Human rights groups claim the military has killed over 800 protesters since seizing power four months ago, and with civil disobedience still active, there’s little prospect of a political resolution.
According to a report by the Garment Group of EuroCham Myanmar, the crisis has created safety, logistical and banking challenges for all businesses and employees.
“Declaration of martial law in some Yangon townships has particularly affected the safety of garment sector employees who live there,” explained EuroCham.
It said while some garment workers who fled the violence in March had returned, a quarter of all employees have already lost their jobs.
“European companies now need to decide whether to continue to source from Myanmar. If they don’t, our suppliers’ factories have informed us that they will close.
“Inevitably, sourcing will relocate to other countries and the sector is unlikely to recover for years.”
Rickard Ingvarsson, CEO Asia at Scan Global Logistics (SGL), said he thought were up to 600,000 garment workers at risk.
He told The Loadstar: “The garment sector is struggling to get raw materials into the country and ready-made products out, not only due to the political situation, but also because hubs like Singapore have very limited capacity available going to the US and Europe.
“Most of the factories have diverted orders to China, Laos and Cambodia, while some have shut down or are in the process of closing.
“But there’s also some light in the tunnel, as certain customers plan to place new orders this month. However, in smaller quantities and with close monitoring of the situation.”
Things have been bleak for all types of cargo in Myanmar since the coup. SGL said February, March and and April saw “close to a complete lockdown situation,” with not much cargo moving, other than some cross-border road freight for sea or air connections via Bangkok.
But, even for road freight, there is a curfew from 8pm to 4am in most places and numerous army checkpoints, therefore “domestic transport is slow, inefficient and costly, also partly due to a doubling of fuel prices,” SGL noted.
The global capacity constraints in container shipping have only served to compound Myanmar’s freight difficulties. SGL explained: “The logistics scene has taken a hit due to Covid, causing imbalances, resulting in a lack of equipment and, in particular, 20ft dry and reefer containers.

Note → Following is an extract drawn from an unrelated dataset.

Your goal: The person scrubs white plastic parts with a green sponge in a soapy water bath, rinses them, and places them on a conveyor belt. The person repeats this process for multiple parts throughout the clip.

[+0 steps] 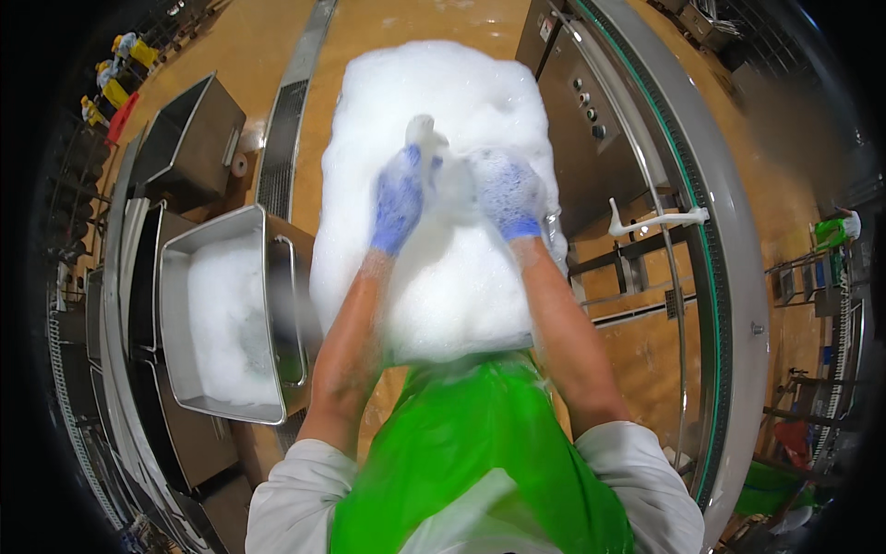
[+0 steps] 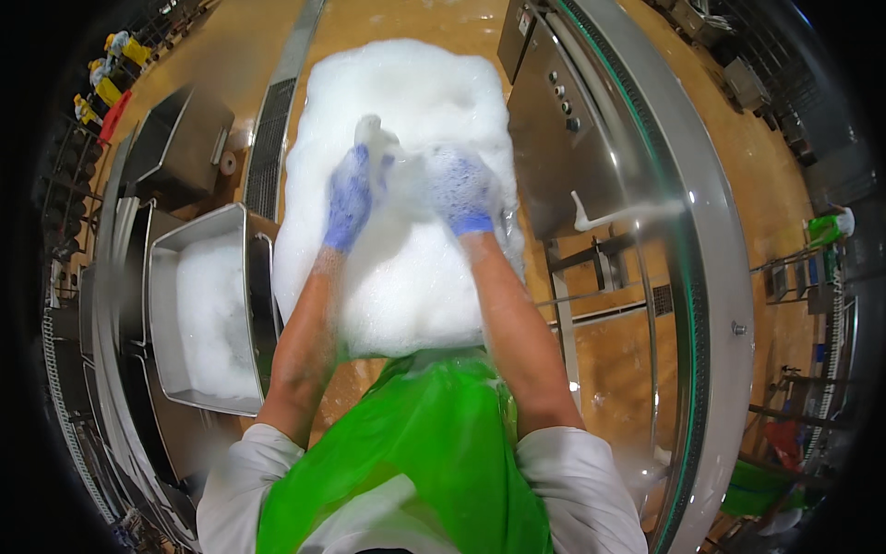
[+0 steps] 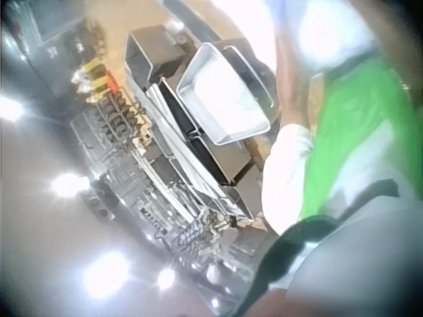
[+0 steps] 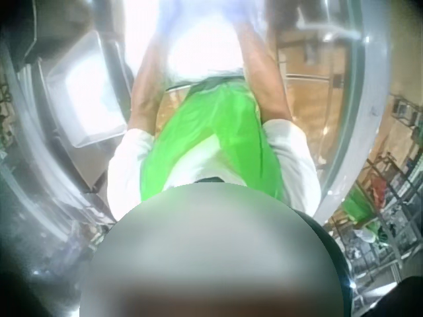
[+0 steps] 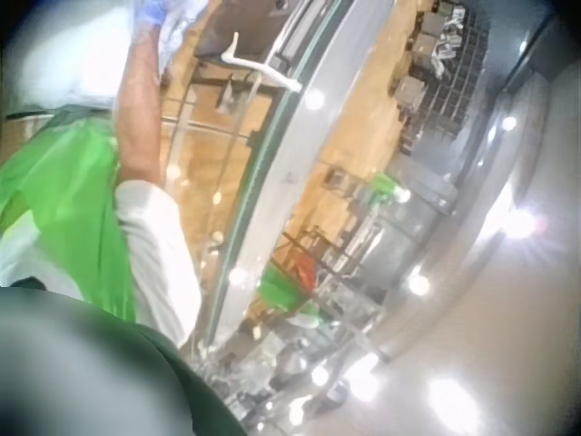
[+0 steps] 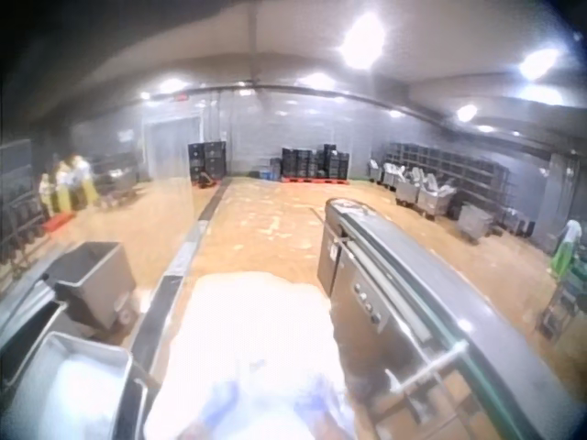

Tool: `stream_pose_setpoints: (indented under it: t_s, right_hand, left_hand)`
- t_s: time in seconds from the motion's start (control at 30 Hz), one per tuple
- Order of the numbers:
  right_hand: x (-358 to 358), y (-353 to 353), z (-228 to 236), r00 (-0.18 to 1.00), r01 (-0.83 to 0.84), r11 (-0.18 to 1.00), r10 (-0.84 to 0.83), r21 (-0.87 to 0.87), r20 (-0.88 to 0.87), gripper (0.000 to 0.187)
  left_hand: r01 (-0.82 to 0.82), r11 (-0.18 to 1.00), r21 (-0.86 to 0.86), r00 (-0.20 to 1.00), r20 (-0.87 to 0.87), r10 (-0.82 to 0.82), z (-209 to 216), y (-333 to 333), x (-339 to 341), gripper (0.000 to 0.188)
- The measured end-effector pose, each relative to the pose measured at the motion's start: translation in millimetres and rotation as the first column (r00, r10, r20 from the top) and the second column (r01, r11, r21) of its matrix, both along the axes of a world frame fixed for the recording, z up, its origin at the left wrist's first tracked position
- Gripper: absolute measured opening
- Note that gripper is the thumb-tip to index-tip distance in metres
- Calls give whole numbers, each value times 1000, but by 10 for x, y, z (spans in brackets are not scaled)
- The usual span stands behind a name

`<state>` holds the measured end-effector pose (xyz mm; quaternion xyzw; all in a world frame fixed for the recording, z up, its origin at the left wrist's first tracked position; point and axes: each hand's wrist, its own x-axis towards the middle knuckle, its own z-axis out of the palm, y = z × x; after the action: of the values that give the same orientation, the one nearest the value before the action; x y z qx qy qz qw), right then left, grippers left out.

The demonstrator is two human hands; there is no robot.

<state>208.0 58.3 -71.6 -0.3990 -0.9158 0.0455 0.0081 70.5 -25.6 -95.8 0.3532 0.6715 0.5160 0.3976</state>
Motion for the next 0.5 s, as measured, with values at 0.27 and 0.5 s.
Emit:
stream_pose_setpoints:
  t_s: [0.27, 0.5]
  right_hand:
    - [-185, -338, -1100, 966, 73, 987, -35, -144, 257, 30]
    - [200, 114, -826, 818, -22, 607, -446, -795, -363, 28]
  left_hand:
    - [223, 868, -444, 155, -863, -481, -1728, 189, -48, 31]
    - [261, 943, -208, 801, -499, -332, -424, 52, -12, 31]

“This lack of equipment, combined with sea freight rates rising by five times or more, has caused major challenges for the export of rubber, agricultural products and frozen seafood. Farmers are now on the verge of losing their next season, due to a lack of fertiliser, seeds and other supplies coming in.”
Furthermore, SGL said, many shipping lines have struck Myanmar off their sailing plans and the few still left are “unable to get the cargo out due to civil disobedience” and the worsening equipment shortage.

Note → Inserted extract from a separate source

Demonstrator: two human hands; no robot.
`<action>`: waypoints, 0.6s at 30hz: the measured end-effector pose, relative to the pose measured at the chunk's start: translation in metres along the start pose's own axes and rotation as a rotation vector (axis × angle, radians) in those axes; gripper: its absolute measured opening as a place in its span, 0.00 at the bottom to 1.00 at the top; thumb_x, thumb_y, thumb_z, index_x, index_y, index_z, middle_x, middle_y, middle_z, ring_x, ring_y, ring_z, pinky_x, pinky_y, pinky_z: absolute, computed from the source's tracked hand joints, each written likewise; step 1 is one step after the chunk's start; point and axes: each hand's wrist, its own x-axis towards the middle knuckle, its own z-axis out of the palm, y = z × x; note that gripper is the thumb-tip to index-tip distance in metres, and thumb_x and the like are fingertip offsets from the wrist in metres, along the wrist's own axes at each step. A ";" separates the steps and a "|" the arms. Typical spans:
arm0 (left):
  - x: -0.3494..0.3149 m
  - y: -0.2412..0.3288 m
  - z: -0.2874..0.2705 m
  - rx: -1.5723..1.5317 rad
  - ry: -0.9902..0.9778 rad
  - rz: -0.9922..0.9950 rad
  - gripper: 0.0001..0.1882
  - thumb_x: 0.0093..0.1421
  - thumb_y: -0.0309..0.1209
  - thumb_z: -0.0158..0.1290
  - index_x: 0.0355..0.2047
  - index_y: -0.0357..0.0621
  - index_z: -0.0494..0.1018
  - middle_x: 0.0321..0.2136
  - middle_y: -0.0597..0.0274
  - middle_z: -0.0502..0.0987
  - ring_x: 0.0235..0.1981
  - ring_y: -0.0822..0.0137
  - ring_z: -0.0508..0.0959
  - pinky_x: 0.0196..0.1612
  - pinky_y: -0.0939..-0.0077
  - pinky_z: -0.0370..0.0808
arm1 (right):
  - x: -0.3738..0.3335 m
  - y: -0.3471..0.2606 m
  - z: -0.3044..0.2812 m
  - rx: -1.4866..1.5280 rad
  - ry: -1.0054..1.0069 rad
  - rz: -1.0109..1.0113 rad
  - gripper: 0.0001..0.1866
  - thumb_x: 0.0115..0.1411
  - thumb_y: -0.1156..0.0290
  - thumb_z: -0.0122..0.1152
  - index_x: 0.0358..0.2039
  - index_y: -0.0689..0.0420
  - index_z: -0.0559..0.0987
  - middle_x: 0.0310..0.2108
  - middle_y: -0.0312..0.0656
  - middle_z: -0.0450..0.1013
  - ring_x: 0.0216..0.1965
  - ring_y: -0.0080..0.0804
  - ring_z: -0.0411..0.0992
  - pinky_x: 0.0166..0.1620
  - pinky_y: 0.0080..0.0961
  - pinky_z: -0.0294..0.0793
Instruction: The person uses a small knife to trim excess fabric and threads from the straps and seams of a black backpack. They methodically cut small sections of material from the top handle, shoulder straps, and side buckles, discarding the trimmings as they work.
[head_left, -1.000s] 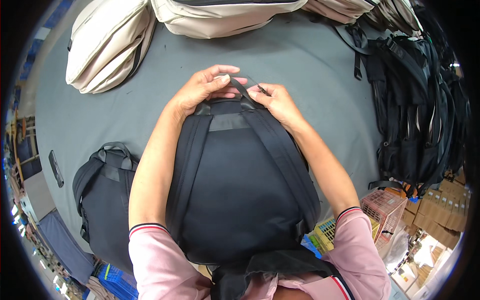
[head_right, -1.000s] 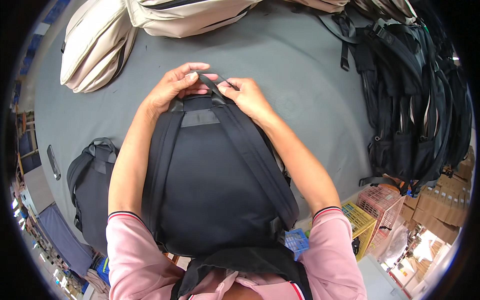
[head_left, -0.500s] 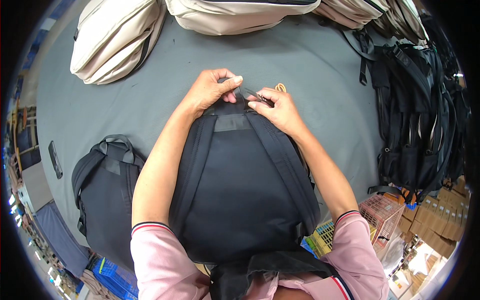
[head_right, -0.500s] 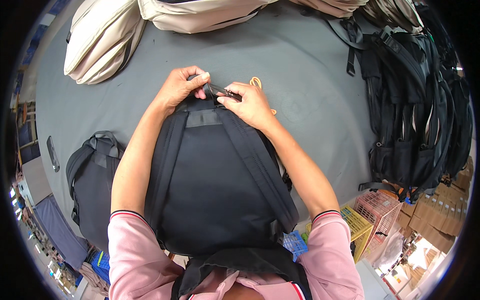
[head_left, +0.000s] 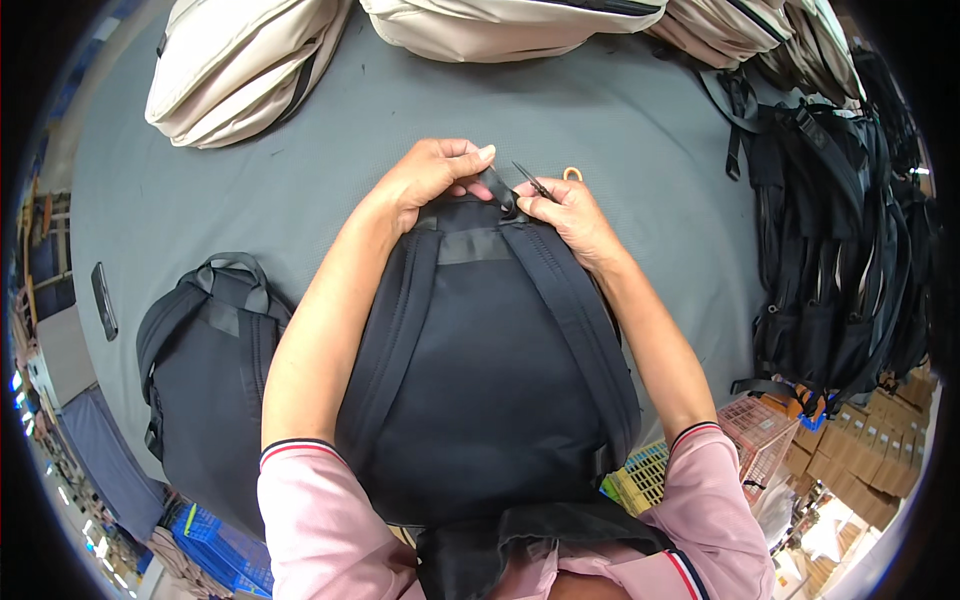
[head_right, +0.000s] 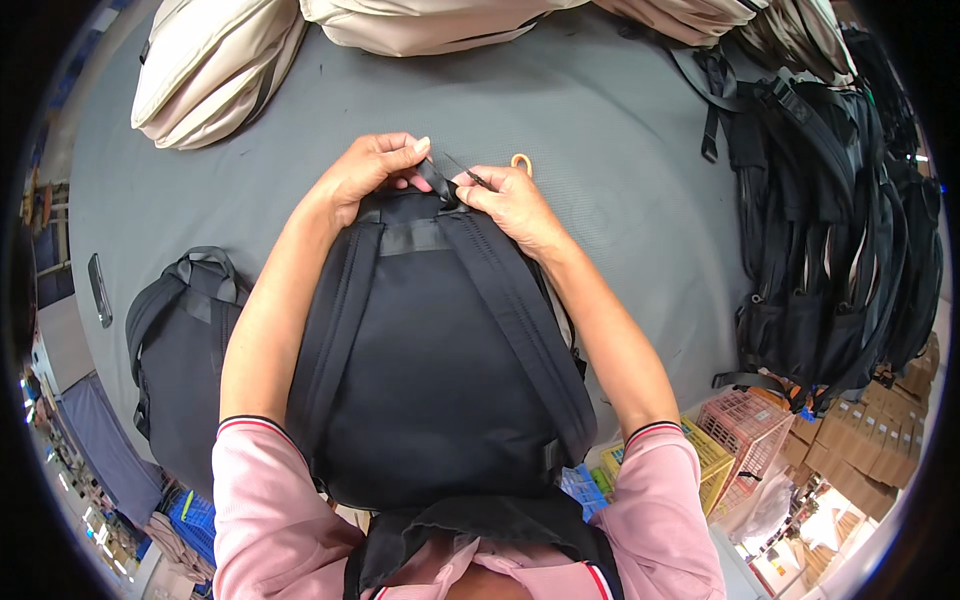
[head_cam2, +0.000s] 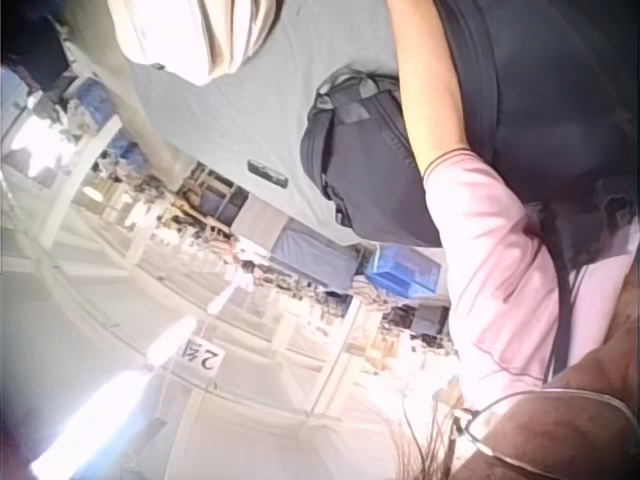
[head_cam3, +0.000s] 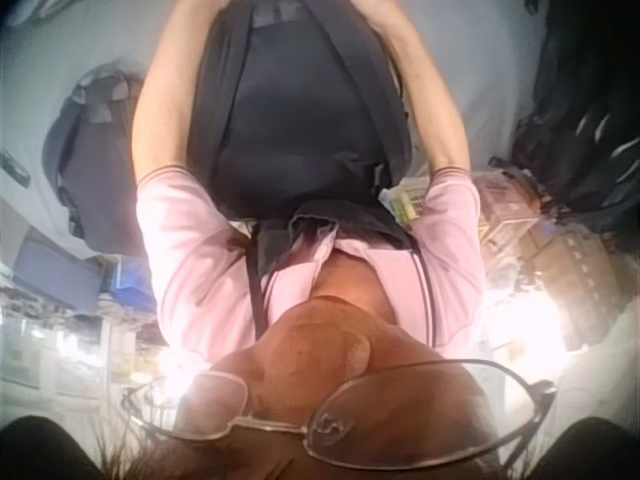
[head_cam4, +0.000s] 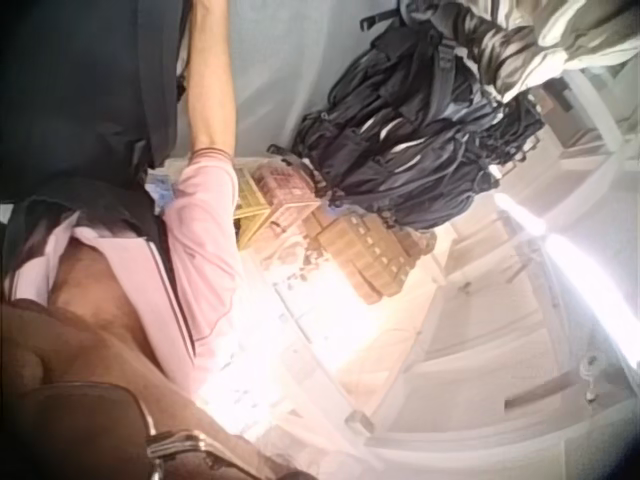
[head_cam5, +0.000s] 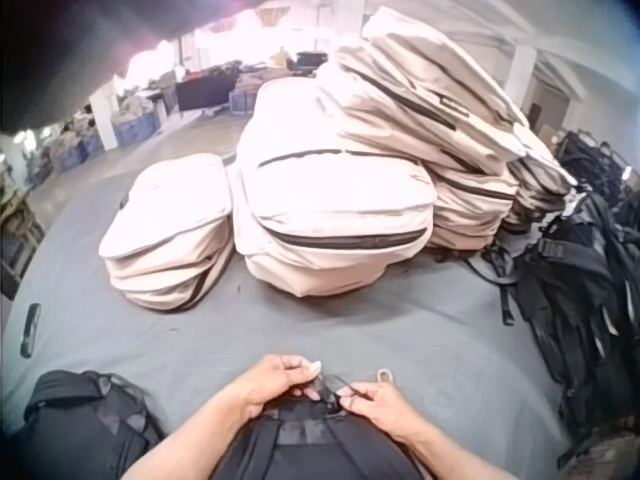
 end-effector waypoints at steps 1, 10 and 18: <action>0.001 -0.001 -0.001 0.009 -0.011 0.005 0.14 0.58 0.43 0.57 0.31 0.46 0.76 0.22 0.72 0.75 0.23 0.81 0.70 0.29 0.86 0.64 | 0.000 0.000 0.001 -0.006 -0.002 -0.009 0.11 0.59 0.69 0.57 0.37 0.64 0.77 0.28 0.31 0.72 0.31 0.16 0.67 0.37 0.16 0.67; 0.002 -0.010 -0.002 -0.070 -0.008 0.079 0.15 0.59 0.38 0.56 0.41 0.41 0.76 0.28 0.70 0.76 0.21 0.80 0.72 0.30 0.87 0.67 | -0.028 -0.027 0.016 -0.995 0.366 -0.615 0.13 0.51 0.67 0.65 0.38 0.50 0.76 0.28 0.36 0.70 0.26 0.33 0.71 0.35 0.30 0.71; 0.005 -0.011 -0.002 -0.090 -0.003 0.074 0.16 0.59 0.37 0.56 0.43 0.40 0.75 0.27 0.71 0.76 0.21 0.80 0.73 0.29 0.87 0.68 | -0.040 -0.060 0.027 -1.485 0.321 -0.706 0.08 0.49 0.71 0.63 0.30 0.53 0.75 0.24 0.36 0.66 0.25 0.32 0.72 0.37 0.34 0.73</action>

“Almost 75% of the feeder services connecting Myanmar to mother-vessels have been cancelled, and most of the carriers are not accepting booking to the US and Canada,” said the firm.
As for airfreight, SGL said all the major carriers had returned with weekly flights, but space was at a premium.
Given the impact of Covid and the container shipping bottlenecks, SGL said “adding a violent coup to the equation” had caused “even more damage to the logistics sector and a tragic loss of many lives, resulting in many foreign companies leaving Myanmar or putting things on hold.”